Direct3D 9: Pixel Filling tests
This test determines peak texel rate in FFP mode for different numbers of textures applied to a pixel:
As usual, not all graphics cards can demonstrate results close to theoretical maximum. Results of synthetic tests are most often a tad lower than the theoretical maximum. Graphics cards based on G80 and RV670 come closer to this threshold than the other cards, they are just 10-15% short of the target line. NVIDIA cards, notable for improved TMUs, fail to reach their theoretical maximum in our old test. We see no improvements in the GT200. G92 looks up about 32 texels per cycle from 32-bit textures with bilinear filtering, and GT200 also fails to reach its theoretical maximum. Perhaps, the problem is in our old test.
Nevertheless, GeForce GTX 280 is too close to GeForce 9800 GTX. In case of one texture, it's even outperformed by GeForce 8800 Ultra, although it has higher memory bandwidth! In such cases the cards are limited by video memory bandwidth. In case of more textures per pixel, ROPs reveal their worth a tad better. In heavier conditions, the GT200-based card shoots forward (if we take into account the incorrect result of the dual-GPU card from NVIDIA). What concerns the dual-GPU card from AMD, the new product outperforms it in all test modes.
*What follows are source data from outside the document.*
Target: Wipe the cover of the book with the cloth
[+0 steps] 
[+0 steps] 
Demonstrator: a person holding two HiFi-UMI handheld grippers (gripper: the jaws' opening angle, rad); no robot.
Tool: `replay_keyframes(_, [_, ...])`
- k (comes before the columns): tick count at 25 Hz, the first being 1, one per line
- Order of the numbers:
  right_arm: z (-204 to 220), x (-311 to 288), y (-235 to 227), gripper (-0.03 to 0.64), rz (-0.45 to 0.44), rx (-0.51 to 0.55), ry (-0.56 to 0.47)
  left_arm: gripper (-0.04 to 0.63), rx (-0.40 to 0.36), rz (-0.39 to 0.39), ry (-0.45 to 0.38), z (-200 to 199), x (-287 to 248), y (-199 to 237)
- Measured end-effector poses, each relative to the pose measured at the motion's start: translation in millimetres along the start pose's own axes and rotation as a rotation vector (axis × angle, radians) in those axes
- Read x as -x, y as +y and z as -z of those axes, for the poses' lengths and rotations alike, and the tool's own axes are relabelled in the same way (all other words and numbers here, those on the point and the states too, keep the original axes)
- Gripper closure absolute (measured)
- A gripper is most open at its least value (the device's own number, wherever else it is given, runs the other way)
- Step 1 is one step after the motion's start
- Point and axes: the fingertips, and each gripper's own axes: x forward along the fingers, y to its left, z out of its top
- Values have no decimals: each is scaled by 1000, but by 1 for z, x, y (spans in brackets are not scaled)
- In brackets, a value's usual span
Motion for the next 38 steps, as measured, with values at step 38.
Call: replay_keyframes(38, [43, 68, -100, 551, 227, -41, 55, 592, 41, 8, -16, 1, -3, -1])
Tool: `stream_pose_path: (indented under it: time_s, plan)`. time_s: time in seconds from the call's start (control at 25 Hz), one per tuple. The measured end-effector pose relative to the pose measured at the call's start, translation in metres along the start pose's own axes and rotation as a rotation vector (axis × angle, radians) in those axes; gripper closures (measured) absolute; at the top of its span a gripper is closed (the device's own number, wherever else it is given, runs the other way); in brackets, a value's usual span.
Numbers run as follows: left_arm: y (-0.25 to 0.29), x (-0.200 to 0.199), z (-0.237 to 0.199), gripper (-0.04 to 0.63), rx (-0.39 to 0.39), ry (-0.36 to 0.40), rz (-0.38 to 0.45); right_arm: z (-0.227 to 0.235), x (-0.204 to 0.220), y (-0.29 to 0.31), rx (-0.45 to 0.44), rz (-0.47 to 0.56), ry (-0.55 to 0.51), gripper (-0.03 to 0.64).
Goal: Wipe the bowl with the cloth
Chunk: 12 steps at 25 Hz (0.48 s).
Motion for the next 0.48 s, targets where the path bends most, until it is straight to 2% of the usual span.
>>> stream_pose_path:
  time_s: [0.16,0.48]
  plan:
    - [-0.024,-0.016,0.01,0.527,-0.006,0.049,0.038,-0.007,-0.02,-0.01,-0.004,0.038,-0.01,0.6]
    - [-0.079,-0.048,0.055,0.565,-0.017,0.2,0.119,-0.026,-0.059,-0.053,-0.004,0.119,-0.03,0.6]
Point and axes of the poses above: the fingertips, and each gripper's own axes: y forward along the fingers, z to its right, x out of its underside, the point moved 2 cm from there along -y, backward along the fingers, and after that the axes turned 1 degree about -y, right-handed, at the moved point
Let's have a look at the fill rate results:
The second synthetic test measures the fill rate. It shows the same situation adjusted for the number of pixels written into the frame buffer. In case of 0 and 1 texture, GeForce GTX 280 demonstrates a strangely low result. Performance in these modes is usually limited by memory bandwidth as well as by the number and frequency of ROPs. And the new solution has no problems here.
But the situation resembles the previous test - GeForce GTX 280 slightly outperforms its closest competitors only with many textures per pixel, although the difference must be bigger.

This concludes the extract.